__Work to complete__
Every line below between the line holding "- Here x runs" and the line holding "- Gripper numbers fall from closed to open", inclusive, should be repeated exactly, and all other lines omitted.

__Supplied data__
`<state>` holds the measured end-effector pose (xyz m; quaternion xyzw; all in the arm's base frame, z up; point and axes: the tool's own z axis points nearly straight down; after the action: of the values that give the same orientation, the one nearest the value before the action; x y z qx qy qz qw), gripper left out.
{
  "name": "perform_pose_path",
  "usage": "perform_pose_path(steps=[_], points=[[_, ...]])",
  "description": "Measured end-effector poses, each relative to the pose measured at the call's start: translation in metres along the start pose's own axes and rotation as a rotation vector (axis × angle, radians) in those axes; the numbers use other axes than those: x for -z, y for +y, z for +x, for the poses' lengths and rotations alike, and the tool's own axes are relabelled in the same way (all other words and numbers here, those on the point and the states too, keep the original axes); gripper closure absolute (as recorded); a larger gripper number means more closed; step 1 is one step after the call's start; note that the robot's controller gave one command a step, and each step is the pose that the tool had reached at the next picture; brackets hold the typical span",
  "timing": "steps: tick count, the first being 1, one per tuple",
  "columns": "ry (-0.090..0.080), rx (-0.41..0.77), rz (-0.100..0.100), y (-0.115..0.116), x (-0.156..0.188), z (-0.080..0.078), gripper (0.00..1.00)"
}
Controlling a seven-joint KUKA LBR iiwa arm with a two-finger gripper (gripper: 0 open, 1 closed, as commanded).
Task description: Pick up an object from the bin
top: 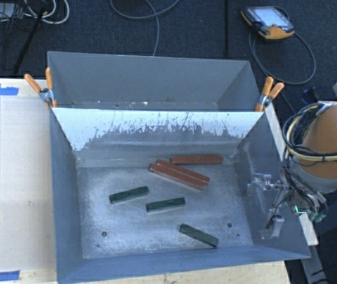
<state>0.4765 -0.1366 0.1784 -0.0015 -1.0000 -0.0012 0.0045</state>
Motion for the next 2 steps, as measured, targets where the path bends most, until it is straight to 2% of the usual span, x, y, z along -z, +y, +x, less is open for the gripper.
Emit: perform_pose_path(steps=[2], points=[[-0.011,0.008,0.003,0.0018,0.0013,-0.003,0.0]])
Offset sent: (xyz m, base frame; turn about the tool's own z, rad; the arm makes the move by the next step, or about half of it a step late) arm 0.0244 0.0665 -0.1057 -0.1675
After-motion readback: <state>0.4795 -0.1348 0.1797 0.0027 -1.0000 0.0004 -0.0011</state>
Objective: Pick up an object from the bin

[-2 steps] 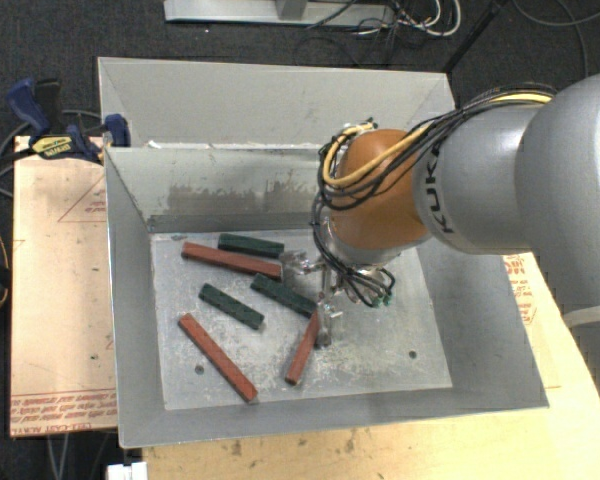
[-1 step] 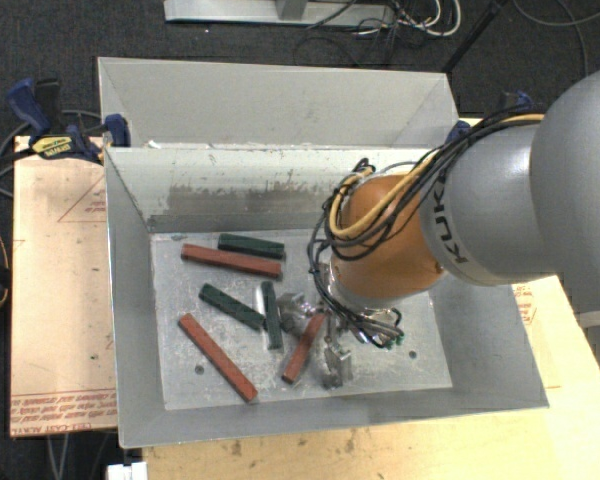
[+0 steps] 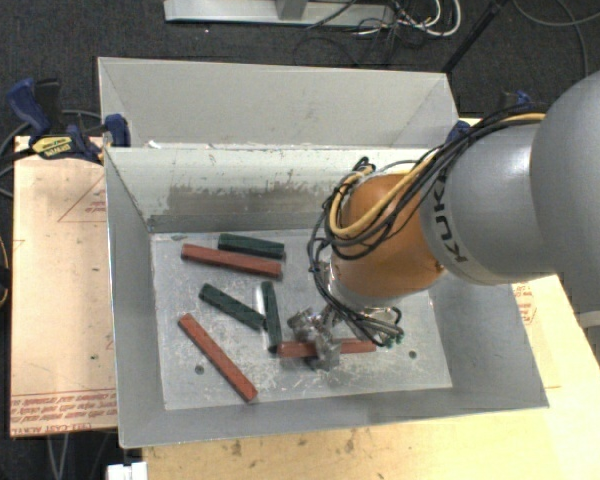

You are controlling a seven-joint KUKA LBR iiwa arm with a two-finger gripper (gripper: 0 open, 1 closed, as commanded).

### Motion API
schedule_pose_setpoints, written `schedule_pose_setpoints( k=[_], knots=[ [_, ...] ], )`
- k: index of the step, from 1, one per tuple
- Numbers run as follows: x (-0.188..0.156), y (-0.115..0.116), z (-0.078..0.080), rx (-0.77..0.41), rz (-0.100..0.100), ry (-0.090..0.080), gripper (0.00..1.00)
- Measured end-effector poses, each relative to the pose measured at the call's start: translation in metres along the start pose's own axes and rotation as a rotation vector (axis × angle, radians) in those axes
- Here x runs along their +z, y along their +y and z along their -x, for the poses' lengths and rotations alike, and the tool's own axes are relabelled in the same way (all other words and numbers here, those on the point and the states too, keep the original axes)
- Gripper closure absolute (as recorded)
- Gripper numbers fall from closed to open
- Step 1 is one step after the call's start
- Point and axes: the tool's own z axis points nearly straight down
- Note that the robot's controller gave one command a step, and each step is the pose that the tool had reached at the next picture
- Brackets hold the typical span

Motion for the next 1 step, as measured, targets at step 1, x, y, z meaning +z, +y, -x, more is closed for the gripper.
schedule_pose_setpoints(
  k=[1],
  knots=[
    [0.0001,0.0003,0.0002,-0.001,0.0,0.0,0.0]
  ],
)
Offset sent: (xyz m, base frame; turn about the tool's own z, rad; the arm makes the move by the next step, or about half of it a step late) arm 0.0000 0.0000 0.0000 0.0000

__Response box__
- Here x runs along their +z, y along their +y and z along their -x, for the poses' lengths and rotations alike, and the tool's own axes are relabelled in the same way (all other words and numbers here, those on the point and the states too, keep the original axes)
- Gripper closure absolute (as recorded)
- Gripper numbers fall from closed to open

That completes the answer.